"Loverboy" is a 2005 comedy directed by the famous actor Kevin Bacon. The result is fair, but the thesis of the film is debatable. It tells the story of a young woman (played by Kyra Sedgwick, Bacon's wife in real life) who is persistently driven by an exclusive desire for motherhood. The woman insists on raising the child that will come without a partner and wishes to proceed with absolute autonomy. She thus seeks a father based solely on appearance or cultural predisposition and tries to mate with many men in a few hours to obtain an excellent sperm mix and produce an exceptional child. She manages to have many encounters and avoids any possible ties, but never achieves the desired outcome. In a chance meeting with a businessman, however, Kyra will achieve the much-desired pregnancy.

Once a mother, she will take care to choose a peaceful city to raise the newborn with the best conditions, but without a father. Simultaneously, director Bacon shows the woman's past, who as a child suffered from parental indifference. It seems that the mechanism in place leads the viewer to justify the behaviors of the adult Kyra. The deficiencies of her childhood push her to become an adult who desires the opposite for her own child, that is, an obsessive and suffocating devotion to the child, almost morbid. The nauseating acts of love of her inseparable parents, which will culminate in an extreme act that the viewer discovers at the end, will lead the adult Kyra to reject a partner or a stable relationship, projecting her entirely onto her unborn child.

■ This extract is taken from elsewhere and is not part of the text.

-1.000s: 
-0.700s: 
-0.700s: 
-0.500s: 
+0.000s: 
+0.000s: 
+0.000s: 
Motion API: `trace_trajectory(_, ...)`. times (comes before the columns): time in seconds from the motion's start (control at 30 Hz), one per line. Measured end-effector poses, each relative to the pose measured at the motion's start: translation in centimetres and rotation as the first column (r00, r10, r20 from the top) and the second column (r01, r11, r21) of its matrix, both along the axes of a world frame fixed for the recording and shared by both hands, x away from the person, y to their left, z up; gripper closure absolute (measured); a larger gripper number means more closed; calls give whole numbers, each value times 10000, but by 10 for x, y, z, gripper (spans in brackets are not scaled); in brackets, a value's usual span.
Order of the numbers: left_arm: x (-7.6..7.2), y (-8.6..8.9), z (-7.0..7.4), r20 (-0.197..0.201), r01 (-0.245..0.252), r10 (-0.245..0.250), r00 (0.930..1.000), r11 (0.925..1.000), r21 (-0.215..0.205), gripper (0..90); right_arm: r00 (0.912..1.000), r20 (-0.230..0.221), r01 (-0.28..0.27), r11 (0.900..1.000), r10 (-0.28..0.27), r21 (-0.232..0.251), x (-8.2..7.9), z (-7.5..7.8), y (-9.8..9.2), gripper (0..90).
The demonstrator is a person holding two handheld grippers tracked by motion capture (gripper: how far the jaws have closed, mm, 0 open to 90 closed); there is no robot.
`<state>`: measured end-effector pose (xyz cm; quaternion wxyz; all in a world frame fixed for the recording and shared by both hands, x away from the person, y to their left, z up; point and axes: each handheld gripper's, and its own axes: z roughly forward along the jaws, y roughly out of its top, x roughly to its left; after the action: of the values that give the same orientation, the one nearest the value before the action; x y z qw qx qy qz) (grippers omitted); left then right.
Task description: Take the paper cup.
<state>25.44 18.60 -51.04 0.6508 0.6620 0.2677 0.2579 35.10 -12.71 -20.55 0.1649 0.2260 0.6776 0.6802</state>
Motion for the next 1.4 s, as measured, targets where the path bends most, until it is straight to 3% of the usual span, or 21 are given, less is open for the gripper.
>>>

The child grows under the extreme attention of the mother and around six years old begins to desire socialization. The mother doesn't want that, but despite herself, the child protests vehemently to get the meager novelty of experiences that do not include her. The mother's suffering is palpable. It is an obsessive and distorted love, a form of love to give because it was never received, an extreme form of love that will lead to extreme thoughts.

The film is not vulgar at all. There are moments of tenderness and reflection, charming musical interludes paying homage to "the alien" (and alienating) David Bowie, a symbol of youthful rebellion in which young Kyra nurtured her desire for redemption (as in the song dedicated to the astonished parents "Is There Life on Mars?"). The characters are not deeply explored. For instance, there is Sandra Bullock, in the role of a mother offering her child small gestures, but for the young Kyra, they had the taste of great privileges. There is a battered Kevin Bacon father in love with his partner Marisa Tomei, splendid and luminous but sidelined in a marginal role. The cinematography is decent, the plot decently fluid, and the storytelling enjoyable. The viewer may remain more or less bitter or involved, especially for the final turns brought about by a common result of extreme behavioral attitudes, concerning love, from the past and the future.